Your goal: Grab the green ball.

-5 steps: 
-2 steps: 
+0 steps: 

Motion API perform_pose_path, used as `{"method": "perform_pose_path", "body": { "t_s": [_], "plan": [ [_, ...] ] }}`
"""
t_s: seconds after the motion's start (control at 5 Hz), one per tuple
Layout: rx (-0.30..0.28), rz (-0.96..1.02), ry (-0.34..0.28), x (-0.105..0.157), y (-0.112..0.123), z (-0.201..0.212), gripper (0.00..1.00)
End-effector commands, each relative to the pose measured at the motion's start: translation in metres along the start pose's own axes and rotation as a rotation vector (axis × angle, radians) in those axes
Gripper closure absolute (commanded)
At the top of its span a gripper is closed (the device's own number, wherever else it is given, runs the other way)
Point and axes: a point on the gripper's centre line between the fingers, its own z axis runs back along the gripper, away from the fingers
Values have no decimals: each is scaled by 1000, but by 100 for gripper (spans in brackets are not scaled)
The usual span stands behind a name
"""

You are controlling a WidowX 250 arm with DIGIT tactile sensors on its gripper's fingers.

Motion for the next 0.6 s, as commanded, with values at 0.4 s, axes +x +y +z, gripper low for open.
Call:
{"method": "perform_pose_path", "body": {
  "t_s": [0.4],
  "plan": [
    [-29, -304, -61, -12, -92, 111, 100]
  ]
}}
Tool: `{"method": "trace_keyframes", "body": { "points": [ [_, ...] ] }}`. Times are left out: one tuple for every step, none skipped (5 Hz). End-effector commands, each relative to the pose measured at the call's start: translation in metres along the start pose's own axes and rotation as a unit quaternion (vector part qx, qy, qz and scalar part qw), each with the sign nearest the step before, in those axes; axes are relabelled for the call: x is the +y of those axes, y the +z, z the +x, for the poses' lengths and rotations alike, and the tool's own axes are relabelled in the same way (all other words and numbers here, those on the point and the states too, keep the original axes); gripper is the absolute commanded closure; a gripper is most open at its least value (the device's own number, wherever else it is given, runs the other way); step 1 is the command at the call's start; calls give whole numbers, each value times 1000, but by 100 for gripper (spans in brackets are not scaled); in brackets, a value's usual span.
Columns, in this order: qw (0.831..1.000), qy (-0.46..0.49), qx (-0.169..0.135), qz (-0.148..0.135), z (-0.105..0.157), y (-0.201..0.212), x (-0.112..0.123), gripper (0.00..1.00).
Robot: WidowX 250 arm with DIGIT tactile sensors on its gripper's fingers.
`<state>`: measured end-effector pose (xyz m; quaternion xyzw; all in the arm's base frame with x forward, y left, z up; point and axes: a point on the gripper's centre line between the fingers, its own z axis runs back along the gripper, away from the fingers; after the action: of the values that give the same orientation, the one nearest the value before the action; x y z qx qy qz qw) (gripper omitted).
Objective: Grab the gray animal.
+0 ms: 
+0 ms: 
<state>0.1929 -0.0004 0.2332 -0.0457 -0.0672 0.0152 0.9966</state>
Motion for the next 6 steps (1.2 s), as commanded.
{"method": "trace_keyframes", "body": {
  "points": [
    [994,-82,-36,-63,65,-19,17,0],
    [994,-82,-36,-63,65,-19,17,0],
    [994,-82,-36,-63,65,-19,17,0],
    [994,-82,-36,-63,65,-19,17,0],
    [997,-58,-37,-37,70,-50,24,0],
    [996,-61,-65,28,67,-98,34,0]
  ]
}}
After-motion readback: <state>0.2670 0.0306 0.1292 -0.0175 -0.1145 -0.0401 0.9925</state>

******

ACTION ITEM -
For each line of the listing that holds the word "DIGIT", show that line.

WORKED SOLUTION -
You are controlling a WidowX 250 arm with DIGIT tactile sensors on its gripper's fingers.
Robot: WidowX 250 arm with DIGIT tactile sensors on its gripper's fingers.

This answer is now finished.